Oh Gail, I'm just now reading this about Norton. I had to stop and dry my eyes and blow my nose. You would never keep Norton just for yourself. It's all about the quality of life for him! I went through that with my Jawz. I know all too well how hard it is let go of someone you love, especially the one's who your baby, but you'll do what's right for him, of that I have no doubt. And I also have to say shame on those who assumed the worst without asking you first! My thoughts and prayers are with you and Norton. Please keep us updated on him.
Just checking in Gail. I hope you're both OK today, and that you are well enough, and well rested enough to swing by and let us know how you both are doing. :)))
Oh Gail - I'm feeling for you & Norton. He's a beautiful creature & I hope that you recieve good news from the Vet. For what it's worth - I'm sending best wishes & lots of love to both of you. So many of us pet lovers/owners have been in the same position & know what you are going through. Stay safe & best wishes...Rob.
Dear Gail, I am so glad you were able to get to see Andy and that Norton is through the first few hours. I have a dear friend in Illinois whom I met through the Chronic Renal Failure yahoo group way back in 2001. She too had a beloved kitty who was her life, her soul. I saw someone who loved her kitty as much as you and any of us here and we all do what is right for we are the only ones who know our cats. She did fluids every night - something I wish we did here as my little Flossie probably would have lasted a lot longer and he was 23 when he finally died in her arms. I had flown over from England as I had made her the promise that I would be there when the day came for him to pass over the Bridge.There is never a right time for us to say our last farewells. My 10 year old Pumpkin has been diagnosed with Hypereosinophilic Syndrome. There is no cure and very few professional papers for consultation. Yesterday her eosinophil levels had dropped to 3.38 from 7.1 (the high norm being 1.57). i know that it is only because of the Prednisolone but she is being like her ordinary Pumpkin self. I cherish, as do you, every precious moment and as long as the quality of life is there, that is all I can ask for.Norton is so handsome, and I know how difficult it is to take a flash photo of a black kitty - nigh on impossible.
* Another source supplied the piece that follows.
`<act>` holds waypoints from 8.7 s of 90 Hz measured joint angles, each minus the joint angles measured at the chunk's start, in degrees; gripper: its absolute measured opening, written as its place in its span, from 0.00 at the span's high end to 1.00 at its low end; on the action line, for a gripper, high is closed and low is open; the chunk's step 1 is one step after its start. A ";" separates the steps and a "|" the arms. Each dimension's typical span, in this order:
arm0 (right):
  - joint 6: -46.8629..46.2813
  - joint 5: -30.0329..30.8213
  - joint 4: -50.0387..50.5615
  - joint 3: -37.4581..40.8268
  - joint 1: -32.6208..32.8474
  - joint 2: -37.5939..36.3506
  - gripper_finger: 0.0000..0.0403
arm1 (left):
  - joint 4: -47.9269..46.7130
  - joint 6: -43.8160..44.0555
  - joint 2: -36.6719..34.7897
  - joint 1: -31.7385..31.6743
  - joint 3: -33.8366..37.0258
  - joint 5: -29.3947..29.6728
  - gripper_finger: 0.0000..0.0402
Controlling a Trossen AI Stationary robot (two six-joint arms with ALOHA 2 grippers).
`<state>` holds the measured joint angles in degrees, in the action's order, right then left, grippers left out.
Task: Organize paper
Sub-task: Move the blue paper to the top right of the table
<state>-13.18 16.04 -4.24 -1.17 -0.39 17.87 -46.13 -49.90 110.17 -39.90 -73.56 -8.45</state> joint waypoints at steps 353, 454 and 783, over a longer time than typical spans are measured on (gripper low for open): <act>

LOL!I will light my Flossie's little pink candle and beam Norton healing light and love and pray that you too can find some peace to sleep. good luck and loveBrie, Pumpkin, Tootsie, Topshelf and Ziggy and my angels Flossie, Mo, Daisy, Holly, Georgie, Monty and dear Brown Kitty
Faye said it perfectly, Gail! :))
Not only do I pray for Norton's recovery but also that your stress is lessened, your back pain eased, and everyone gets a good night's rest. Blessings. Get well Norton.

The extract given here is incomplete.